▸ **Exercise details**
From the listing below, output the lines between the one with "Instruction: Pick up" and the one with "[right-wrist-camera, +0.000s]", including those two, and nothing else. Pictures are not copied.

▸ **Dataset content**

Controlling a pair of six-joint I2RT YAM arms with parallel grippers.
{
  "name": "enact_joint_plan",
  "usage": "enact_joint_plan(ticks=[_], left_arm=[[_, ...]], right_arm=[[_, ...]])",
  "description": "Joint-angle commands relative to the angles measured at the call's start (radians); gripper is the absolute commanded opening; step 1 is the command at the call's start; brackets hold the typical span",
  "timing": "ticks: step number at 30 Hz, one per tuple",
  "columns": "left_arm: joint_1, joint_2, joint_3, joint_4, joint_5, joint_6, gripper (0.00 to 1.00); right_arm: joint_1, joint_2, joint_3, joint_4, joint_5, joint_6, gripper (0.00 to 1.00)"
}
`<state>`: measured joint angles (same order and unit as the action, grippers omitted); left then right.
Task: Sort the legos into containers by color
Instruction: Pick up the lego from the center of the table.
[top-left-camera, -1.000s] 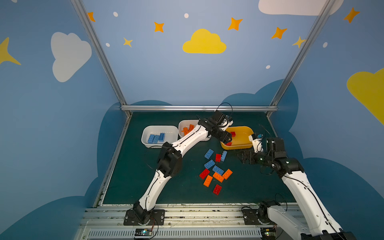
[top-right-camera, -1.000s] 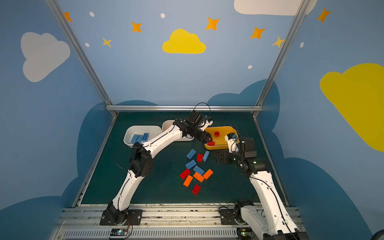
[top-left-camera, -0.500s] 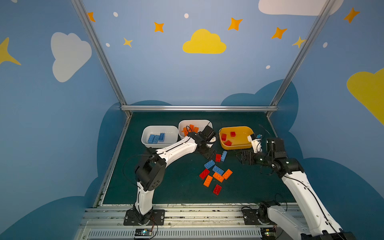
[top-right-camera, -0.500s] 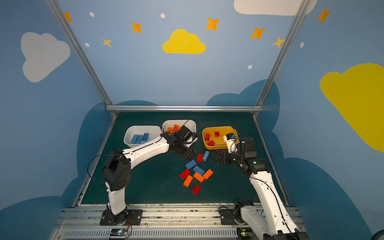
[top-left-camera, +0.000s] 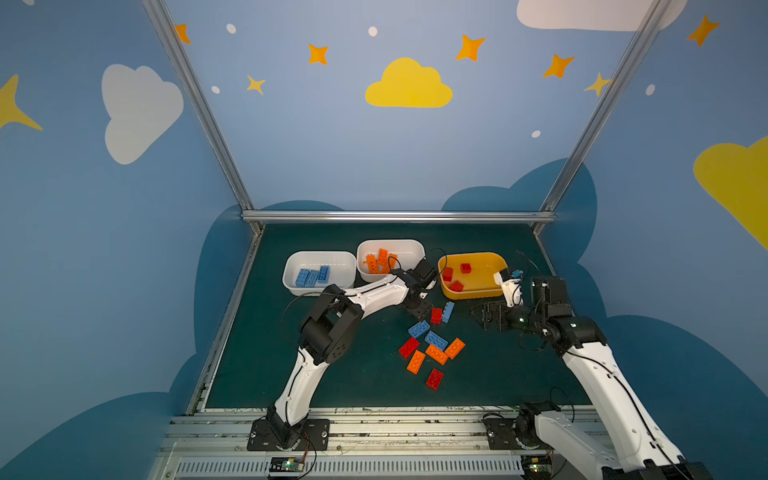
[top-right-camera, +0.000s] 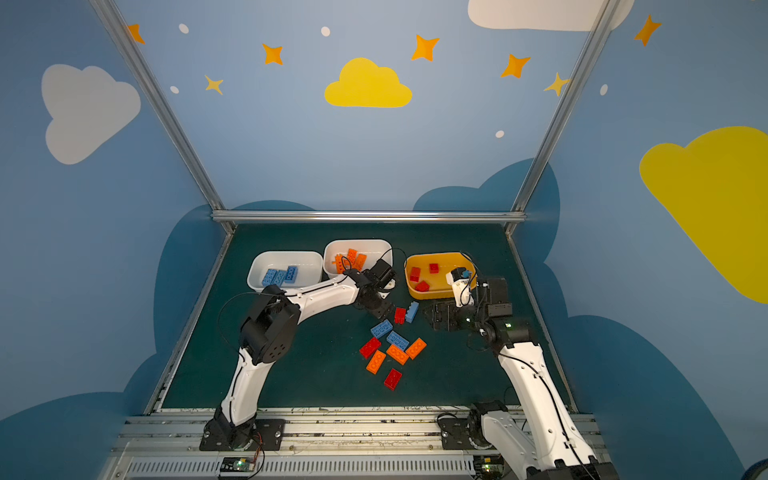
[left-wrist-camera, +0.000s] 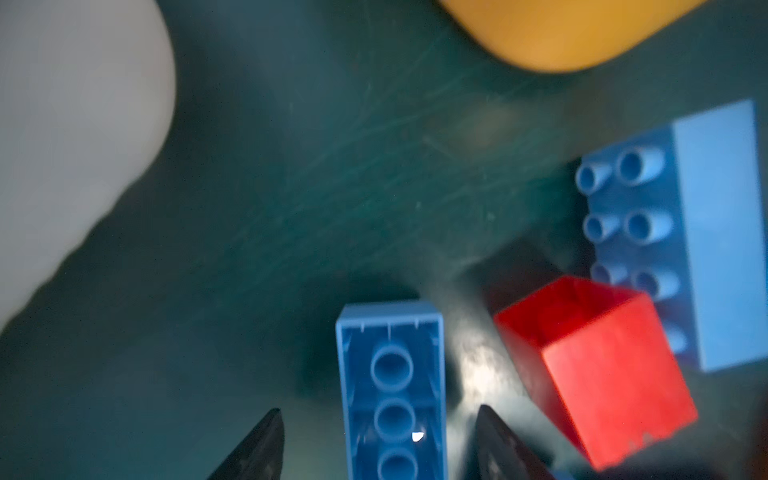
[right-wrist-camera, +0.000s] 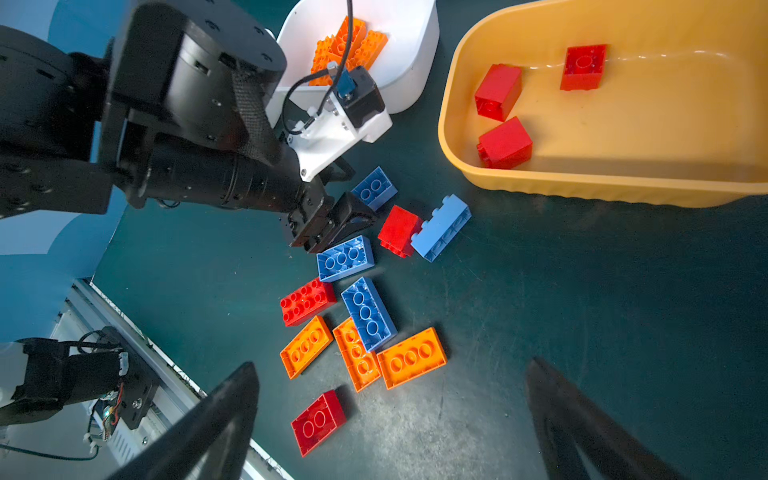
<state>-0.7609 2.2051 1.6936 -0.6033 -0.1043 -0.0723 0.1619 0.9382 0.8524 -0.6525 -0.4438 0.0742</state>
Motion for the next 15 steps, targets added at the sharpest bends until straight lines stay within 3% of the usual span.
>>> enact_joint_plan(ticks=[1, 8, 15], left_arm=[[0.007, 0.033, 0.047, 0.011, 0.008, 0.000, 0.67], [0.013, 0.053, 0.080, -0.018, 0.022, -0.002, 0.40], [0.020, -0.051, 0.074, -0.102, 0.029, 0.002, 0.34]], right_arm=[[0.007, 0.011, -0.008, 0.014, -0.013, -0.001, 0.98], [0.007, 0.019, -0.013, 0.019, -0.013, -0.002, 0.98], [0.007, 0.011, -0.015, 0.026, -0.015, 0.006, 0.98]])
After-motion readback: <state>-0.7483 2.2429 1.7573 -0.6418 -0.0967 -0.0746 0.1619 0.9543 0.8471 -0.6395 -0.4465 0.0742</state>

▸ **Exercise output**
Instruction: Pick up the lego from the center of the table.
[top-left-camera, -1.000s] 
[top-right-camera, -1.000s] 
[top-left-camera, -0.500s] 
[top-right-camera, -0.500s] 
[top-left-camera, +0.000s] 
[top-right-camera, +0.000s] 
[left-wrist-camera, +0.000s] 
[right-wrist-camera, +0.000s] 

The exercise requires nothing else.